#### Action item
Of all the lines below, output only those starting at the one with "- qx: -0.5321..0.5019" and ending at the one with "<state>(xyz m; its", both ends included, exactly as written.

== Data for analysis ==

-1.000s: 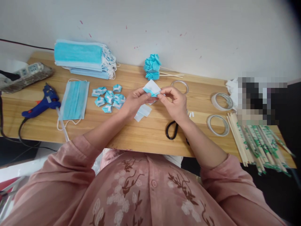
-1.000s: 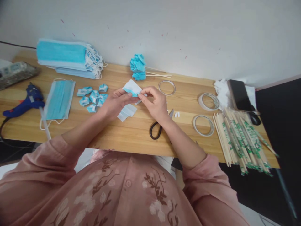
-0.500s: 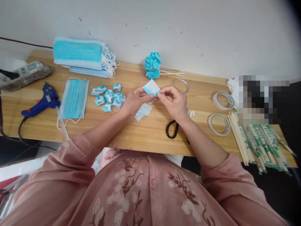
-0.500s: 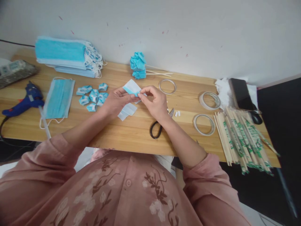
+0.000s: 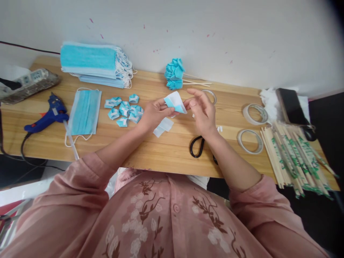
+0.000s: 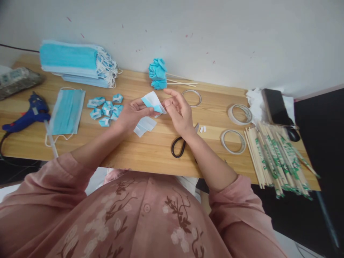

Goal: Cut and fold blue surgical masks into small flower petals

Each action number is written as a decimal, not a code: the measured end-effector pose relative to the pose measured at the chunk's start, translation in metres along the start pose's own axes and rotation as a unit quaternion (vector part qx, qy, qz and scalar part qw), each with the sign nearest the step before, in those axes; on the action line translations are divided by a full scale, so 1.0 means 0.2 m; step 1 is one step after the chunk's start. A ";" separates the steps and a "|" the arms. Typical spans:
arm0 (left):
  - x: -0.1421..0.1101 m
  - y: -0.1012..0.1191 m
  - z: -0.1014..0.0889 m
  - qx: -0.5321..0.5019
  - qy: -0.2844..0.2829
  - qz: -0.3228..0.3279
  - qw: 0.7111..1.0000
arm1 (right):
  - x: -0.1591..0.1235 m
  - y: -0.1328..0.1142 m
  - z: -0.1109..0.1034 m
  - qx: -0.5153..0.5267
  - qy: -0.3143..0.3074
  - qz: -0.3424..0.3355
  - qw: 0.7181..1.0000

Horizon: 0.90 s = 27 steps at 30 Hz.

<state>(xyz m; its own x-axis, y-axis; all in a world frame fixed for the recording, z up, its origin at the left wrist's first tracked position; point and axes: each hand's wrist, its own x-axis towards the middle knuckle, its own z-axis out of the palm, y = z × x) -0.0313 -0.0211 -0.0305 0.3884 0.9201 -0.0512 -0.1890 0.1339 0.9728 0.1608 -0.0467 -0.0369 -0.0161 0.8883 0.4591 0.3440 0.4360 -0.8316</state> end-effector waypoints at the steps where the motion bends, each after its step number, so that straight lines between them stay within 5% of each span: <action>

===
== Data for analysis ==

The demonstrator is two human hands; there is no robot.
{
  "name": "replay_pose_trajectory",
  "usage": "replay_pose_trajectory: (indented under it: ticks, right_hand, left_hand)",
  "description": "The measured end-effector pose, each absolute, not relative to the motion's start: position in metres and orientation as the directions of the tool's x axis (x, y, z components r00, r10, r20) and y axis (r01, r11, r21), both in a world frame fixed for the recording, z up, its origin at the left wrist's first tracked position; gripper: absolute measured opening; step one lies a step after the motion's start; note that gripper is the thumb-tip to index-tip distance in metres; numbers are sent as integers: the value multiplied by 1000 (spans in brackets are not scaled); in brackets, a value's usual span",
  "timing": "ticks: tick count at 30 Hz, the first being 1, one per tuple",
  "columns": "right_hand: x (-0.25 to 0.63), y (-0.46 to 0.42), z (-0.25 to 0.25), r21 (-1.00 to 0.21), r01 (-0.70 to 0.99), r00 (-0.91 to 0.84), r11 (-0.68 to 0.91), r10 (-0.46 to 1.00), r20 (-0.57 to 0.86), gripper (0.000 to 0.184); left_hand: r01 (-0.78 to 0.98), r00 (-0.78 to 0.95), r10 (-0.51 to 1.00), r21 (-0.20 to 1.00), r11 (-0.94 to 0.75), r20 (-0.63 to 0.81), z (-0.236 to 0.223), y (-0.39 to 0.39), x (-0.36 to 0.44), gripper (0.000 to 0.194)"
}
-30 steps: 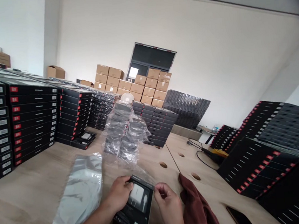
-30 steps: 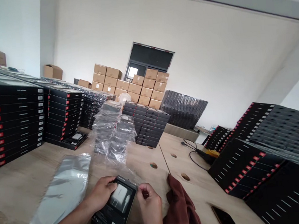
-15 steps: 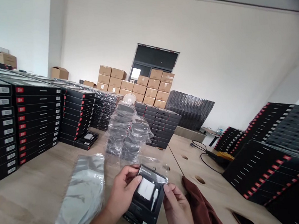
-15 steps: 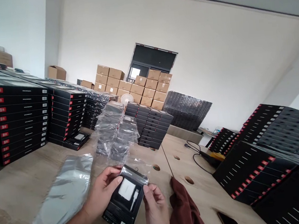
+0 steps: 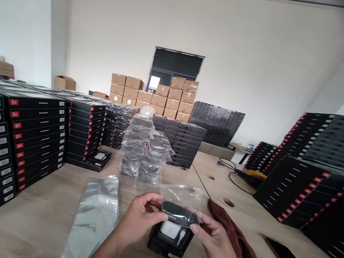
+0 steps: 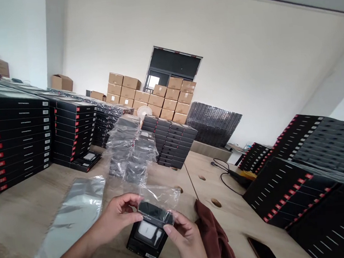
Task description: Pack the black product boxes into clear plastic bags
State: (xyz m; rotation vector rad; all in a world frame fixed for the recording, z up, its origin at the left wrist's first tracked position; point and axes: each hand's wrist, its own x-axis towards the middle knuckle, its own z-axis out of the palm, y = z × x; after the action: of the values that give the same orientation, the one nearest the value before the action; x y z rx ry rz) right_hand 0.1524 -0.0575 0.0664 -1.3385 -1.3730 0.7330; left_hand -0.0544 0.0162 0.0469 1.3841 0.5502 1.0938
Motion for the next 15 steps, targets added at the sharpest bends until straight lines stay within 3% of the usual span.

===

#### Task output
  - qx: -0.5321..0.5019
  - qy: -0.2844..0.2829
  - qz: -0.3228..0.3279
  - qw: 0.7111..1.0000
arm1 (right):
  - x: -0.1591..0.1235 m
  - y: -0.1328..0.1142 m
  - z: -0.1109..0.1034 m
  - qx: -0.5153..0.5267
  - qy: -0.3143..0.3074
  - qz: -0.3424..0.3355
  - qw: 0.7181..1.0000

Horizon: 0.90 s = 27 steps at 30 Hz.

<state>(xyz m; its own x-axis, y-axis; all in a world frame fixed for the recording, z up, its origin at the left wrist's first tracked position; point and axes: each hand's wrist, its own x-axis towards the middle knuckle, its own z-axis out of the palm, y = z × x) -0.0313 -0.0211 -0.0305 0.3884 0.9201 -0.0512 -0.1890 0.1339 0.9728 0.1608 -0.0467 -0.0369 -0.0161 0.8883 0.4591 0.3440 0.4360 -0.8316</state> end-effector waypoints at the steps where the motion bends, each after its step number, so that straight lines between them stay within 5% of each span: <action>

This output requires no further additions.